VirtualBox

Ticket #4434 (closed defect: fixed)

Opened 5 years ago

Last modified 3 years ago

e1000: eth0: e1000_clean_tx_irq: Detected Tx Unit Hang

Reported by: costing Owned by:
Priority: minor Component: network
Version: VirtualBox 3.0.0 Keywords:
Cc: Guest type: Linux
Host type: Linux

Description

I see quite frequent this kind of message in the guest, 2.6.28.3, 2.6.29.4 or 2.6.31-rc2 (e1000 ver 7.3.20-k3-NAPI and 7.3.21-k3-NAPI):

e1000: eth0: e1000_clean_tx_irq: Detected Tx Unit Hang
  Tx Queue             <0>
  TDH                  <41>
  TDT                  <46>
  next_to_use          <46>
  next_to_clean        <41>
buffer_info[next_to_clean]
  time_stamp           <ffffc090>
  next_to_watch        <42>
  jiffies              <ffffc120>
  next_to_watch.status <0>

Attachments

panic.png Download (36.7 KB) - added by ole.tange 5 years ago.
Screenshot of kernel panic
watchdog1.png Download (35.5 KB) - added by ole.tange 5 years ago.
Watchdog output part 1
watchdog2.png Download (35.6 KB) - added by ole.tange 5 years ago.
Watchdog output part 2

Change History

comment:1 Changed 5 years ago by frank

  • Status changed from new to closed
  • Resolution set to duplicate

Most probably a duplicate of #4343.

comment:2 Changed 5 years ago by costing

Might be, though in this particular case the guest doesn't hang. Let's see then in the next version.
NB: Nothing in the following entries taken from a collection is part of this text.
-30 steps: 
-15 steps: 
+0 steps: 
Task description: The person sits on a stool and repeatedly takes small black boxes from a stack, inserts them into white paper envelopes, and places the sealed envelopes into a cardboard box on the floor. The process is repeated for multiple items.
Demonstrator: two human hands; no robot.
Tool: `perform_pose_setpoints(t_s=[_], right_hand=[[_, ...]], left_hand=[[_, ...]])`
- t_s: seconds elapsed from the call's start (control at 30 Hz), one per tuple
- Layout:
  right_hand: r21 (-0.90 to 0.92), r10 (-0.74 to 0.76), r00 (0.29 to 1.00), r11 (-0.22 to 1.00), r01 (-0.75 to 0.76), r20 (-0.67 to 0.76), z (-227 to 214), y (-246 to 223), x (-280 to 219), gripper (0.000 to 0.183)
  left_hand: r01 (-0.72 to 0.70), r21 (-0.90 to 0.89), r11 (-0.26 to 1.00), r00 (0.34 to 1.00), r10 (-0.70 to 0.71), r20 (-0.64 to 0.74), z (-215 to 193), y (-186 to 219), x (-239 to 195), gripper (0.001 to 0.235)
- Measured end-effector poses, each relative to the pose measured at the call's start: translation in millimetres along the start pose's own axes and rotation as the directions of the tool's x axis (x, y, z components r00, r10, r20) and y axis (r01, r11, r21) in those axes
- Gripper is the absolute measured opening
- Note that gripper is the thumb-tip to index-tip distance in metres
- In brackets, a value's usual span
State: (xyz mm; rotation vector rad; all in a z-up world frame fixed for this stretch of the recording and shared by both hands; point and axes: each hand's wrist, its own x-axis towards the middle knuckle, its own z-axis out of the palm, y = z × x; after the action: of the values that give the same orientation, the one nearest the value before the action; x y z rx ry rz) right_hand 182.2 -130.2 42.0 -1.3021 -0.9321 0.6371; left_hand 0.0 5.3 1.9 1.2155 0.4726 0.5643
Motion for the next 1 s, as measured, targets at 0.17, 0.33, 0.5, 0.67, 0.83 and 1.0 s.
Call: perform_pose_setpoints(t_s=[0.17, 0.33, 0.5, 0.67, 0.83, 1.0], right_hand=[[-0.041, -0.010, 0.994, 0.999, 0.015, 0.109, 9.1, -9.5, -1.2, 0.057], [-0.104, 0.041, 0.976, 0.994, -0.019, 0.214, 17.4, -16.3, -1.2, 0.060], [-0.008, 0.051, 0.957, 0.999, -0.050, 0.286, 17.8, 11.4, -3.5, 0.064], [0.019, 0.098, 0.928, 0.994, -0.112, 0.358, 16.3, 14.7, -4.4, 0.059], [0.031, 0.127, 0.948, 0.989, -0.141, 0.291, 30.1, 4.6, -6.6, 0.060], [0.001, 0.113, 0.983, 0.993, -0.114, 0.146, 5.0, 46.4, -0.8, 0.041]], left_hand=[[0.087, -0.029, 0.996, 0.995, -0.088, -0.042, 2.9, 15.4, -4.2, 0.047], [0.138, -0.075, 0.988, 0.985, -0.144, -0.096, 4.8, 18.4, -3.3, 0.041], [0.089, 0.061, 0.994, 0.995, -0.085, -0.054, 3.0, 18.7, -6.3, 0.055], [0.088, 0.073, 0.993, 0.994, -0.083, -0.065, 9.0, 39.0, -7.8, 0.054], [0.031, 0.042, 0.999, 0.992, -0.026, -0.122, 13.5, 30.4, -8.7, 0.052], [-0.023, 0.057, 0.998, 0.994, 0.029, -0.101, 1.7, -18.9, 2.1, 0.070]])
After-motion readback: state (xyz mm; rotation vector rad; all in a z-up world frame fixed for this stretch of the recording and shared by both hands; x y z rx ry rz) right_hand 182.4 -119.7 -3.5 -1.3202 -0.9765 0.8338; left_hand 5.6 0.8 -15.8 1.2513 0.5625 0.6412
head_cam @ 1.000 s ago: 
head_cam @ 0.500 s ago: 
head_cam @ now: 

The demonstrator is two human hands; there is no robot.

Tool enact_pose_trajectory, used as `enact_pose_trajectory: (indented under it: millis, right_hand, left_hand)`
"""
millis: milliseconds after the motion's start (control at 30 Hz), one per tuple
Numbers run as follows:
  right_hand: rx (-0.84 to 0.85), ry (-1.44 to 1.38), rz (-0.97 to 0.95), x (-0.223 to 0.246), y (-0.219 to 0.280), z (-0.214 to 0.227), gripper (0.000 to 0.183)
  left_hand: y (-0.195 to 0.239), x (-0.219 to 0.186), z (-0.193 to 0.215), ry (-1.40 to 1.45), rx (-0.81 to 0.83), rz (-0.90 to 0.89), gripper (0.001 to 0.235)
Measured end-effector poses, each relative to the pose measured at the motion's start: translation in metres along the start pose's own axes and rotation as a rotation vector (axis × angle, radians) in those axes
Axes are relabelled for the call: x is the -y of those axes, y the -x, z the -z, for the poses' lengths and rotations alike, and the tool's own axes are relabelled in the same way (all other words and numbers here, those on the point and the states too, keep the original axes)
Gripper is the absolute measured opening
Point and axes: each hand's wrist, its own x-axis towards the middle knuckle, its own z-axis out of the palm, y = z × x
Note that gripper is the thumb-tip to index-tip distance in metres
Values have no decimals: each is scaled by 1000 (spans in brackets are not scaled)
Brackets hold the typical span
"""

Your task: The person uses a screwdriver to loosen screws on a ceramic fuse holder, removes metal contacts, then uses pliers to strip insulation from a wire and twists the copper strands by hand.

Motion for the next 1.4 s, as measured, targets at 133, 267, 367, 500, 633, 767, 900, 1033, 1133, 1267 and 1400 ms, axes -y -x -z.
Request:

comment:3 Changed 5 years ago by ole.tange

  • Status changed from closed to reopened
  • Resolution duplicate deleted

I got the error message, too. But with different values. The network would freeze, but the server would run just fine. Sometimes the network managed to get unstuck.

My setup:

Host: Linux 2.6.30-amd64, 8 cpus. Running virtualbox-ose 3.0.4 Guest: Linux 2.6.30-amd64, 8 cpus. Bridged network.

I can provoke the error by rsyncing a large directory (100 GB) to the guest. This causes sustained inbound traffic of 80 Mbps.

If I run the guest with 8 cpus the error consistently occurs after 1000-2000 seconds. If the guest was run with 1 cpu it took 8500 seconds before it occurred.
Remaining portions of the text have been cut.